I'm trying to source pure apple is the problem. I actually have a place near me <earthsense> that help get pellet stuff going, but they don't offer pure apple there either :\


----------



## PAS (Sep 22, 2018)

TomKnollRFV said:


> Oddly my local dicks can have the pellets shipped..but doesn't have them! I did find that https://bbqpelletsonline.com will do 4 pound sample bags, which I am thinking I might order. Then I could try their garlic blended pellets..
> 
> 
> I'm trying to source pure apple is the problem. I actually have a place near me <earthsense> that help get pellet stuff going, but they don't offer pure apple there either :\


Dicks sells them in all flavors they only had the competition blend on the shelf in our local store.


----------



## TomKnollRFV (Sep 22, 2018)

PAS said:


> Dicks sells them in all flavors they only had the competition blend on the shelf in our local store.

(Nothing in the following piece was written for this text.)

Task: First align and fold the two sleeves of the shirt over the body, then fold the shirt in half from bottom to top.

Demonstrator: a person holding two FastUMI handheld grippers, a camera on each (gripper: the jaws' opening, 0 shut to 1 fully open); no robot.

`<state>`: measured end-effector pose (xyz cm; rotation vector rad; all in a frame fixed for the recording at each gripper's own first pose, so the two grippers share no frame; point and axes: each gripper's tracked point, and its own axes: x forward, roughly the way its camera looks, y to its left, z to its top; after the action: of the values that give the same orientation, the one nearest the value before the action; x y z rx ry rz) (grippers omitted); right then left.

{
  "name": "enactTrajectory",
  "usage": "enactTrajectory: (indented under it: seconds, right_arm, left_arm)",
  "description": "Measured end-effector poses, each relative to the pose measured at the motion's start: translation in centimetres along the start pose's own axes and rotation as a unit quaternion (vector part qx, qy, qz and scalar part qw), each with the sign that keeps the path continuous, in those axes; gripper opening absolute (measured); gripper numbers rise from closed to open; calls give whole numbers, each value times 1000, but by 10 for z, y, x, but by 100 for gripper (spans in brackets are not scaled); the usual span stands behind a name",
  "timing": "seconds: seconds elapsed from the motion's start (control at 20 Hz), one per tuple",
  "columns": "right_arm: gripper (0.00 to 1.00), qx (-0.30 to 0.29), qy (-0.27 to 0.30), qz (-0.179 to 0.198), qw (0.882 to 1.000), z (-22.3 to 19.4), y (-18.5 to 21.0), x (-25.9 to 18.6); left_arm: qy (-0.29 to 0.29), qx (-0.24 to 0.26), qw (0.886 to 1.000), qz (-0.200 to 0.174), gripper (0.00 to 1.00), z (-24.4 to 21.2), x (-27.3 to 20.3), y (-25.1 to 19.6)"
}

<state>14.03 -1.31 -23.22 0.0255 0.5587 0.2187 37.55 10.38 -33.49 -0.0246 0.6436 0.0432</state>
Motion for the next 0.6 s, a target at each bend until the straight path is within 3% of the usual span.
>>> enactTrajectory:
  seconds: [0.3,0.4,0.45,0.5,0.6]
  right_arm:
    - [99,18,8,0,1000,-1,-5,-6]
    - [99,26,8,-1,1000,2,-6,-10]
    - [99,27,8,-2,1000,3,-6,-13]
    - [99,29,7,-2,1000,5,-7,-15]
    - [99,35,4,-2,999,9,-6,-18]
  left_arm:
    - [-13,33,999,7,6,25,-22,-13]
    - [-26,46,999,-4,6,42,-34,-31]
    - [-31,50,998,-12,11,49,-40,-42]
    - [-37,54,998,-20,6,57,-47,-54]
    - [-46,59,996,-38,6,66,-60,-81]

I figured if I'd have to order them via Dicks I might as well just get them from that bbqpelletsonline and be able to try a few kinds.


----------



## PAS (Sep 22, 2018)

I have read on this forum that many brands of pellets dont burn well in the AMAZEN tray.  I also read somewhere that Lumberjack is the actual source for the AMAZEN pellets.  I have no association with either brand.  But they burn well.  Another thing I have read is Lumberjack is 100% the wood as stated whereas other brands use a lesser quality and some filler wood.
Cut and paste this and read it.
http://bbqlumberjack.com/our-pellets/

You may want to look into that just to be safe.
Good luck!


----------



## TomKnollRFV (Sep 22, 2018)

PAS said:


> I have read on this forum that many brands of pellets dont burn well in the AMAZEN tray.  I also read somewhere that Lumberjack is the actual source for the AMAZEN pellets.  I have no association with either brand.  But they burn well.  Another thing I have read is Lumberjack is 100% the wood as stated whereas other brands use a lesser quality and some filler wood.
> Cut and paste this and read it.
> http://bbqlumberjack.com/our-pellets/
> 
> ...


I just was looking more into lumberjack pellets..they're made right here in my state! I guess I can get some good stuff locally as it were!


----------



## a g k (Sep 22, 2018)

I get my Lumberjack pellets at Datatech of Wisconsin on South Oneida street in Green Bay. Most varieties are $11.99 for 20lbs. They have a nice stock. I can get you the address & phone number if you like. 
  A G k


----------



## TomKnollRFV (Sep 22, 2018)

a g k said:


> I get my Lumberjack pellets at Datatech of Wisconsin on South Oneida street in Green Bay. Most varieties are $11.99 for 20lbs. They have a nice stock. I can get you the address & phone number if you like.
> A G k


I live down in Appleton; not sure it's really worth a drive to Greenbay when they do online orders with free shipping.


----------



## a g k (Sep 22, 2018)

I get my Lumberjack pellets at Datatech of Wisconsin on South Oneida street in Green Bay. Most varieties are $11.99 for 20lbs. They have a nice stock. I can get you the address & phone number if you like.
  A G k


TomKnollRFV said:


> I live down in Appleton; not sure it's really worth a drive to Greenbay when they do online orders with free shipping.


 
 I found a listing on Craig's List under BBQ pellets https://greenbay.craigslist.org/for/d/bbq-pellets-for-grilling/6677025920.html. This should get you there if you wish to get all the info.
 A G K


----------



## TomKnollRFV (Sep 22, 2018)

a g k said:


> I get my Lumberjack pellets at Datatech of Wisconsin on South Oneida street in Green Bay. Most varieties are $11.99 for 20lbs. They have a nice stock. I can get you the address & phone number if you like.
> A G k
> 
> 
> ...


Thanks.


----------